The other basket of measures that I support is about protecting the most vulnerable and the lowest paid. The increase in the national living wage, which takes us to £10.42 an hour, just shy of the manifesto commitment to increase it to £10.50 by 2024, is a much-needed pay boost for people at a time of difficult economic circumstances. I welcome the commitment on the triple lock, which means the increase in the basic state pension will be the biggest it has ever had. Already in 2021 it was at the highest rate in relation to earnings for 34 years; now it will be even higher.

I also welcome the uprating of benefits. There are people outside this House who suggest that people on benefits are all too lazy to work, but if we look at the people who are on benefits, we see that many of them are in work and cannot get enough hours or cannot earn enough in wages from the job they have; some have children who are under two whom they have to look after; and some may be severely disabled and simply unable to work.
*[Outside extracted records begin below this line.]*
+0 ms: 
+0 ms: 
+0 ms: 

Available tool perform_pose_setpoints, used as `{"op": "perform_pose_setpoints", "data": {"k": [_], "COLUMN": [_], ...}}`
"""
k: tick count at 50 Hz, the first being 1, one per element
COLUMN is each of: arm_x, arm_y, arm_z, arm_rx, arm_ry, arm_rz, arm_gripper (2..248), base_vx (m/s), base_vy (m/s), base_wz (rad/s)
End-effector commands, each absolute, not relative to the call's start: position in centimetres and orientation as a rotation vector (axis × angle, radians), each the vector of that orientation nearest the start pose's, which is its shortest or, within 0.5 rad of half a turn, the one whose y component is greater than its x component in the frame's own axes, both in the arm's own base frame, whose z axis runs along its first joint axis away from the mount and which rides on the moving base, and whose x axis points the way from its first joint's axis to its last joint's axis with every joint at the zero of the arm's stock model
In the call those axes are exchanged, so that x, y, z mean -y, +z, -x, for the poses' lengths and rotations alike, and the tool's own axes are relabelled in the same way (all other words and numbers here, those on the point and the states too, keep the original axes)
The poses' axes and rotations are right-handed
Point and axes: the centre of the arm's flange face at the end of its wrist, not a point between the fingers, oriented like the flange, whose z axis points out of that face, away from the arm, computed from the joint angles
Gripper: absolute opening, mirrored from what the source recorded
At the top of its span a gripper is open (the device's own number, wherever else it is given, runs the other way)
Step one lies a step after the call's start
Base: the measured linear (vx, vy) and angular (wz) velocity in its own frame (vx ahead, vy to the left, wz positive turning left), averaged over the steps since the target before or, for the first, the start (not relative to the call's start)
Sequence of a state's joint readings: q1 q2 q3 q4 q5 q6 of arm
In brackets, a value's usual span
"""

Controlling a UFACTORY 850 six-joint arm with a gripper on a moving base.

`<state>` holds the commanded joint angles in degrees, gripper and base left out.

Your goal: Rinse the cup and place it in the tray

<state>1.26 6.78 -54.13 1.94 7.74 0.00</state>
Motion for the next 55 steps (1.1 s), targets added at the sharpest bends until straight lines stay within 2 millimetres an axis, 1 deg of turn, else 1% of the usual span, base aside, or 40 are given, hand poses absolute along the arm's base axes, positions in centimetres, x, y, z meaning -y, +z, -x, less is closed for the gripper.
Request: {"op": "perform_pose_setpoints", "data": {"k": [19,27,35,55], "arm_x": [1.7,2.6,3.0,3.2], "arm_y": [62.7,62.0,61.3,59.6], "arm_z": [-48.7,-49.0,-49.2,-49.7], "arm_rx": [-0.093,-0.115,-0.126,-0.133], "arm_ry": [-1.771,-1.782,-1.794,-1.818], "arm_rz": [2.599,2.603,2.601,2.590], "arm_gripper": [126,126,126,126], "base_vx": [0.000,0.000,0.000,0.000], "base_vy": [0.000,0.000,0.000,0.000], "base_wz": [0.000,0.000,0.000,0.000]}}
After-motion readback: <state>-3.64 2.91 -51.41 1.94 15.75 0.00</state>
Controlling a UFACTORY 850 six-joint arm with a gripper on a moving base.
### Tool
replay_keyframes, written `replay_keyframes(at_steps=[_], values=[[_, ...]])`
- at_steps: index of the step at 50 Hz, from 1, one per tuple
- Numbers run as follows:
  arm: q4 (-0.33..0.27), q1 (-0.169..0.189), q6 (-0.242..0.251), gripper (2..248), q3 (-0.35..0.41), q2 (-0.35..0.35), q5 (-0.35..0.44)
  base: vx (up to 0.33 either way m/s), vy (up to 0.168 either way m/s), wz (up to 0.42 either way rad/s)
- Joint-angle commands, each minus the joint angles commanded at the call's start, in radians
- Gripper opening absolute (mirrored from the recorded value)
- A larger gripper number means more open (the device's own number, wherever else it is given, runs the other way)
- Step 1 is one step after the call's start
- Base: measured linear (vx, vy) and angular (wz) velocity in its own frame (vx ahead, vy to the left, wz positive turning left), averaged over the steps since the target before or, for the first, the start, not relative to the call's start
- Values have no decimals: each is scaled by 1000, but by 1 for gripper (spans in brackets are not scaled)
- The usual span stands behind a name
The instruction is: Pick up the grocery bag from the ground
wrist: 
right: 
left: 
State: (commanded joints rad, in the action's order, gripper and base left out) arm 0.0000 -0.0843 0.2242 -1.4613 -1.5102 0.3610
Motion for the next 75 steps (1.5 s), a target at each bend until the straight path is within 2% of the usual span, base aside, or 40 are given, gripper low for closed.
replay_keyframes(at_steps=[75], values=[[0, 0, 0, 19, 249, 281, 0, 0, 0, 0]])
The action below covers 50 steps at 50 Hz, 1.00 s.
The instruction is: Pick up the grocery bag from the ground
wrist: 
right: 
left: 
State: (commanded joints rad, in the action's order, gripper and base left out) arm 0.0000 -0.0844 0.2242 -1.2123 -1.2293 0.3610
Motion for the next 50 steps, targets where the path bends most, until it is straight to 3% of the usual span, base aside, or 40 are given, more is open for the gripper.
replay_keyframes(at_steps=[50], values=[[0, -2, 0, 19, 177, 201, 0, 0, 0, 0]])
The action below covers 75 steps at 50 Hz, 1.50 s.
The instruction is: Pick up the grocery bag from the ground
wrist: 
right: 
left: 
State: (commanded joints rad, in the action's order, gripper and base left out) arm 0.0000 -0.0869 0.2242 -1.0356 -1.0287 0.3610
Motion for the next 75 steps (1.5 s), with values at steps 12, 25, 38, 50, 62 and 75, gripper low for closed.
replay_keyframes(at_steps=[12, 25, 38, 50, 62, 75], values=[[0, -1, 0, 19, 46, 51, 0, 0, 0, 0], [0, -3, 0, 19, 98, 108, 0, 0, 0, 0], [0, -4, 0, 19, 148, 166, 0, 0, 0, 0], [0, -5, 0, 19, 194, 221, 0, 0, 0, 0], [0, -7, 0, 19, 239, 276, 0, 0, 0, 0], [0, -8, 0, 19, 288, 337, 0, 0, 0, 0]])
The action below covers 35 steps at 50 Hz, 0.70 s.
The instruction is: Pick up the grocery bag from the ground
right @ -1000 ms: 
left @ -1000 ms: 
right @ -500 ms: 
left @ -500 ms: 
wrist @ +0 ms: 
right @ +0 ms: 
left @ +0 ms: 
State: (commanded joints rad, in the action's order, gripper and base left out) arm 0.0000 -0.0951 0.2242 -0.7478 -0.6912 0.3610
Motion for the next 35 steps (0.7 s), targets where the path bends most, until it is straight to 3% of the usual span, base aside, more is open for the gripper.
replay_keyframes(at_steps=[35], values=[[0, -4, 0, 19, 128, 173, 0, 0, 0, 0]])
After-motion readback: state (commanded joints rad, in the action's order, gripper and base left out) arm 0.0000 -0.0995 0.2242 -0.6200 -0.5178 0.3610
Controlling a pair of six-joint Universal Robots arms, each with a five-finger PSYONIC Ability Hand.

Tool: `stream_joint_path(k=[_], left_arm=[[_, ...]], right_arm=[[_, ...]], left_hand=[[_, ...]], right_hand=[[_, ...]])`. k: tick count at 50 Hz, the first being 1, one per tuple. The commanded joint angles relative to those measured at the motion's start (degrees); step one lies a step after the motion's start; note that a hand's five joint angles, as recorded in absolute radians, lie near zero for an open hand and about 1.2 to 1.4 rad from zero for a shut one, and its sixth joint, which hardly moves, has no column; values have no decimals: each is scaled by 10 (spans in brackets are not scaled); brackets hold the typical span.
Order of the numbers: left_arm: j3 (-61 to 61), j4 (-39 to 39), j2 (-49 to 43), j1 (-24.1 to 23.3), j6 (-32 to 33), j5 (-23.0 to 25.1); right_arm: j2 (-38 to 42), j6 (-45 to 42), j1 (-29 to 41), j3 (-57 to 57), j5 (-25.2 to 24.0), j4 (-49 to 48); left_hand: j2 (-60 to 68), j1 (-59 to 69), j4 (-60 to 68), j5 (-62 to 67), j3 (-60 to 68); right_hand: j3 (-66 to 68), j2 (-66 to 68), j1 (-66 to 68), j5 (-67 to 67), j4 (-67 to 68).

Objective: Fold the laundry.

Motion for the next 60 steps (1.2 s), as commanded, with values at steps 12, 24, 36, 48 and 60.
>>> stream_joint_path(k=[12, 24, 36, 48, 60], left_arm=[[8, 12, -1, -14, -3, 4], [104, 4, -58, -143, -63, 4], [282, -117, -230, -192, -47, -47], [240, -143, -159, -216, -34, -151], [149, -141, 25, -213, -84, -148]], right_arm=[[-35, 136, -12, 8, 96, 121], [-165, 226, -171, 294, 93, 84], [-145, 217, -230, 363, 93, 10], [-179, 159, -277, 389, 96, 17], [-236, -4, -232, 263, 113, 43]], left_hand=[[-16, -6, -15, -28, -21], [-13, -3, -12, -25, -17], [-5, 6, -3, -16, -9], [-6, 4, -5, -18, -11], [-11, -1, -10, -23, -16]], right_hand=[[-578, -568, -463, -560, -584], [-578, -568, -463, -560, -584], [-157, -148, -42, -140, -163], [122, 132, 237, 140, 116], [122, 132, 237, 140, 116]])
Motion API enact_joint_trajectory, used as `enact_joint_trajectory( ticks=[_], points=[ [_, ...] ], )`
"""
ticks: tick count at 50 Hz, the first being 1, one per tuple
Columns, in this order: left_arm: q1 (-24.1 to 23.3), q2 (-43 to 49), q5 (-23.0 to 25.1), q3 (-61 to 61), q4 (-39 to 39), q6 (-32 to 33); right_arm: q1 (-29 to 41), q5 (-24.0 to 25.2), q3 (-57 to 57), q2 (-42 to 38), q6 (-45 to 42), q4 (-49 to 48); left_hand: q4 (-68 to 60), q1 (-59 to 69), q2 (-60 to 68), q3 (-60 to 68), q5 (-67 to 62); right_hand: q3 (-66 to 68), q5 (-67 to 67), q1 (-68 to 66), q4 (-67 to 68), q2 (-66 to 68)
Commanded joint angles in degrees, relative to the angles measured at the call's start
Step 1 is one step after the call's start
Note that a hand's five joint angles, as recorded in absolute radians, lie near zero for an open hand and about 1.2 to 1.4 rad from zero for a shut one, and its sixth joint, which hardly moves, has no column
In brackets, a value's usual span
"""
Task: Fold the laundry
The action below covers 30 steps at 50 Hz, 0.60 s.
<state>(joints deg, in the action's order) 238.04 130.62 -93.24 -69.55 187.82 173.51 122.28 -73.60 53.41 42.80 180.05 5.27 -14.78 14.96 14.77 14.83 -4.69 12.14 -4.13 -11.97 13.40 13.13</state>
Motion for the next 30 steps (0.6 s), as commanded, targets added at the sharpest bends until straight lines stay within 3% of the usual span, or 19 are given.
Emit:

Of course, if there are people who could work and are refusing to do so, we have to do something to ensure that they do work. It is right that the Government are conducting a review into the people who have left the labour market since the pandemic, because we have to understand, given that they were working, why they are not doing so now. We know that part of the reason is about mental health, so let us get to the bottom of that and support those people into work. However, until we do that, the overwhelming majority of people who are on benefits are not able to increase their incomes, so it is right that we support them through the uprating of benefits.

Then we turn to the Labour party. This Government have made a series of difficult decisions, but what of the Labour party? We talk about this Government’s 12 years in power, but it is 17 years since the Labour party won a general election, and the last Labour leader to win one, Tony Blair, was fond of quoting:

“To govern is to choose.”

So what difficult choices is the Labour party proposing as part of its plan? The Government have made quite a number of difficult choices; which ones does the Labour party want to make? It seems to be in favour of every spending commitment that the Government make, against every spending reduction, and against every tax increase—unless it has the word “windfall” in front of it. If we went outside now, stopped members of the public and asked, “What do you think about Labour’s plan for the economy?”, they would say, “What plan?”

That is important because, while this Government makes difficult decisions—some of which members of public will not like—the Labour party is not making any. I listened to the shadow Minister, the hon. Member for Hampstead and Kilburn (Tulip Siddiq), who said that she wanted to put VAT on private school fees, raising £1.7 billion; end non-dom status, which she said would raise another £3 billion; and raise another £10 billion through a windfall tax, so we are looking at about £15 billion. The package that we are talking about is £55 billion. Where is the rest of the money coming from? Today’s Labour party, unlike Labour parties of before, wants to govern without having to choose. The British public will decide what they think of that.